Frequently Asked Questions
Below are answers to some frequently asked questions we get. Please contact us if the answer to your question isn't in the list.
What file formats do your models accept?
Our system can process:
Support for DOCX and XLSX is coming soon. If your desired filetype isn’t in the list, please contact us for our release timeline for that file type.
What’s the maximum length of text we can send your models?
There is no hardcoded maximum input length. In practice, the maximum possible length is dependent on provisioned hardware and any timeouts set by the user. Internally we’ve tested up to 500K characters (approximately 100K English words).
What concurrency level should I use?
Please see the concurrency section for recommended concurrency levels on your chosen hardware, but in general a concurrency level of 1 per CPU container and 32 per GPU container works well.
What sort of throughput and latency should we expect?
Please see the benchmarks page.
Is model tuning available?
Yes, upon request optimized models can be delivered. Model optimization is free of charge on the Scale and Pro tiers. For this to happen we ask for 5-10 examples for each requested improvement.
Can customers tune the models on-prem?
No, we do not offer the ability for customers to tune the models themselves. Instead, Private AI can adjust the models with just 5-10 examples of the modification in question.
Additionally, customers can customize behaviour via allow and block lists, which support regex functionality.
Does latency and throughput scale linearly if we provide more resources?
Latency and throughput scale sub linearly when more compute resources are allocated. This is best illustrated in the benchmarks section. For this reason for throughput-optimized deployments it is recommended to run with either single logical CPU core or low cost inference GPUs and scale horizontally as required.
How much scale can this system handle?
Our container is optimized for scale, so: Lots! We have several customers that each process billions of API requests per month. Our largest deployment so far consisted of 400 GPU-equipped container instances.
Where is Private AI currently deployed?
Private AI is deployed with dozens of customers, ranging from startups up to hospitals and Fortune 500 companies. We operate in multiple verticals such as insurance, health tech, ASR providers, cloud contact centres, and financial institutions.
How well is Private AI’s software tested?
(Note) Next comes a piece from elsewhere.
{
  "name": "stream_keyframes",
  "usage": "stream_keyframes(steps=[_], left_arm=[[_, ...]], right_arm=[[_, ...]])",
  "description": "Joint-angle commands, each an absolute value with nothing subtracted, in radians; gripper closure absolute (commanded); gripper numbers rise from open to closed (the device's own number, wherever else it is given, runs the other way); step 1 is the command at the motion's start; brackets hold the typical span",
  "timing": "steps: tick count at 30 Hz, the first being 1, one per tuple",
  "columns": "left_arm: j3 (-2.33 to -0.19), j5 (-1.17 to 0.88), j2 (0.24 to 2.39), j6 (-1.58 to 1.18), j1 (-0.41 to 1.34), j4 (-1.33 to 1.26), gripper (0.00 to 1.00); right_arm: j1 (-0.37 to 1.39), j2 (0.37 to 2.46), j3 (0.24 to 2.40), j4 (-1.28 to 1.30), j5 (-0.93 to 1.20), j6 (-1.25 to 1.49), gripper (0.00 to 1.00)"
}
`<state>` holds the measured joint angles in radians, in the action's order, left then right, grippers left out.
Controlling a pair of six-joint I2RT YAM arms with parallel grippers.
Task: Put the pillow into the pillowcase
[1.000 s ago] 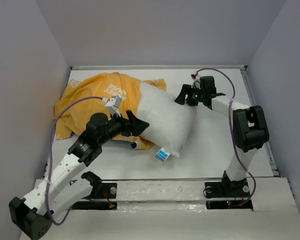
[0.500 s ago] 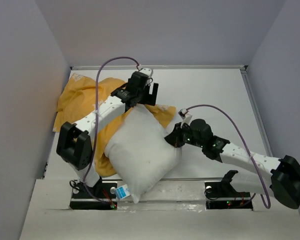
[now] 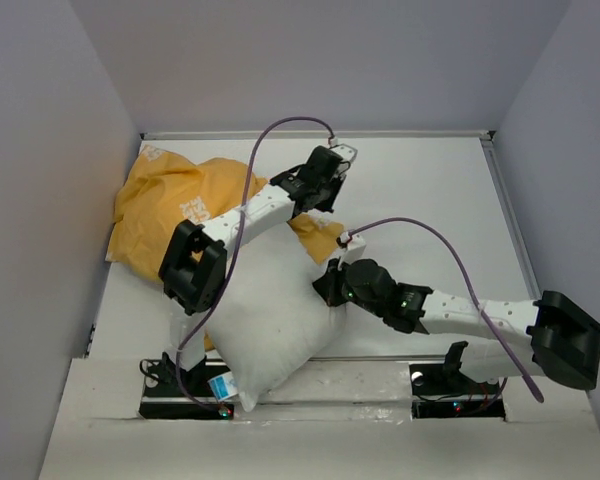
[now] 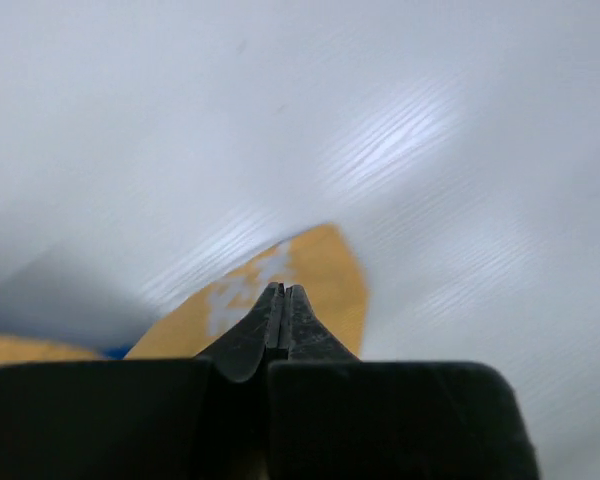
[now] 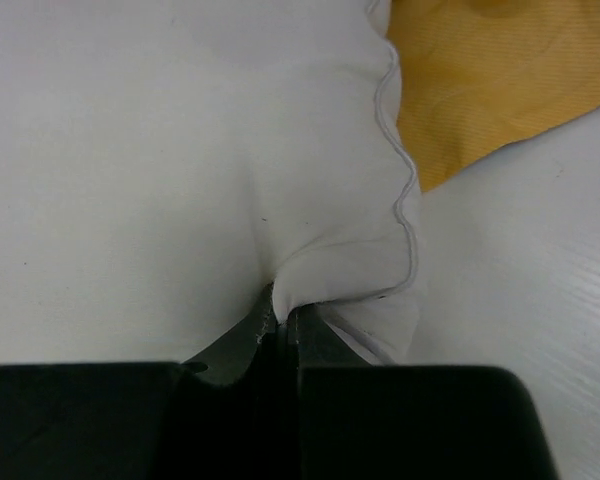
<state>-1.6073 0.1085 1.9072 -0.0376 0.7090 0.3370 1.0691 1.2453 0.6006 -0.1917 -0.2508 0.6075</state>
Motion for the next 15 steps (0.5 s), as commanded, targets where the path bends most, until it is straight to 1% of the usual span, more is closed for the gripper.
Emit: stream_keyframes(steps=[1, 2, 3, 4, 5, 6, 7, 8, 9, 10, 11, 13, 14, 15], left_arm=[[-1.921, -0.113, 1.962, -0.058, 0.825, 0.232, 1.00], [-1.965, -0.109, 1.970, -0.069, 0.834, 0.245, 1.00], [-2.006, -0.076, 1.967, -0.080, 0.842, 0.282, 1.00], [-2.017, -0.019, 1.951, -0.093, 0.847, 0.357, 1.00], [-1.970, 0.053, 1.857, -0.112, 0.847, 0.370, 0.93], [-1.880, 0.171, 1.773, -0.129, 0.830, 0.356, 0.65], [-1.667, 0.210, 1.586, -0.180, 0.804, 0.294, 0.52], [-1.569, 0.209, 1.495, -0.217, 0.707, 0.264, 0.33], [-1.477, 0.206, 1.400, -0.253, 0.649, 0.241, 0.26], [-1.325, 0.218, 1.230, -0.299, 0.599, 0.206, 0.22], [-1.265, 0.269, 1.156, -0.310, 0.554, 0.193, 0.16], [-1.169, 0.279, 1.031, -0.340, 0.487, 0.189, 0.13], [-1.102, 0.258, 0.947, -0.368, 0.439, 0.195, 0.12], [-1.073, 0.249, 0.919, -0.376, 0.424, 0.196, 0.11]], right_arm=[[1.085, 1.192, 0.635, -0.253, -0.506, 0.646, 1.00], [1.085, 1.192, 0.637, -0.253, -0.517, 0.647, 1.00], [1.085, 1.198, 0.641, -0.256, -0.518, 0.640, 0.84], [1.085, 1.206, 0.650, -0.256, -0.494, 0.618, 0.62], [1.075, 1.212, 0.666, -0.238, -0.453, 0.586, 0.44], [1.015, 1.200, 0.695, -0.215, -0.349, 0.515, 0.30], [0.932, 1.186, 0.702, -0.215, -0.148, 0.461, 0.26], [0.886, 1.154, 0.715, -0.216, -0.083, 0.443, 0.20], [0.832, 1.151, 0.725, -0.238, 0.013, 0.413, 0.18], [0.778, 1.155, 0.744, -0.253, 0.201, 0.376, 0.17], [0.697, 1.190, 0.770, -0.258, 0.236, 0.370, 0.14], [0.632, 1.285, 0.846, -0.259, 0.383, 0.324, 0.04], [0.617, 1.354, 0.971, -0.246, 0.522, 0.304, 0.01], [0.617, 1.433, 1.053, -0.174, 0.558, 0.296, 0.01]])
Each release is tested using Private AI’s Continuous Integration (CI) system, which consists of:
- comprehensive unit tests
- integration tests covering API functionality
- soak test for container stability and memory leaks
After a release has passed the CI tests, it is run on Private AI’s demo server for a day and undergoes a final round of manual testing. During this time the container is monitored for any stability issues or memory leaks.
A release is first distributed to a handful of customers, before being rolled out to Private AI’s entire user base.
How do we deploy your models?
Private AI’s software is deployed as a single container, that includes all necessary runtime files, including the ML models. This allows the container to run completely air gapped. We recommend using a container orchestration service such as ECS or Kubernetes. Note that GPUs aren’t required.
Does the container work with other container runtimes?
Yes, however Docker is what we use to build & test the container with internally.
What resources do we need to provision to run your models?
The container can run on any x86 machine (Intel or AMD CPU). No GPU is required, however Nvidia GPUs are supported. Please see the
How should the container status be monitored?
Container health can be monitored either via the healthz route or via the container health check.
How are updates released?
Updates are released via new versions of the container image. No additional downloads or configuration such as model files are required, as everything is packaged inside the container image. New container versions can be pulled from Azure Container Registry.
How often are updates released?
Updates are released on a monthly basis, however patch releases are made on an as-needed basis. If you need something urgently, please let us know so that we can do a patch release for you.
Does your container call home?
Yes, our container phones home for authentication and usage reporting. However this can be disabled on the Pro tier.
Can the container be air gapped?
Yes, the container can run without external internet access, but only on the Pro tier.
What’s the typical compute cost to run your models in our environment?
This depends a lot on the implementation and volume, but a typical CPU deployment is on the order of a few hundred USD per month. Large scale deployments (>1B+ processed per month) usually cost ~1K USD per month.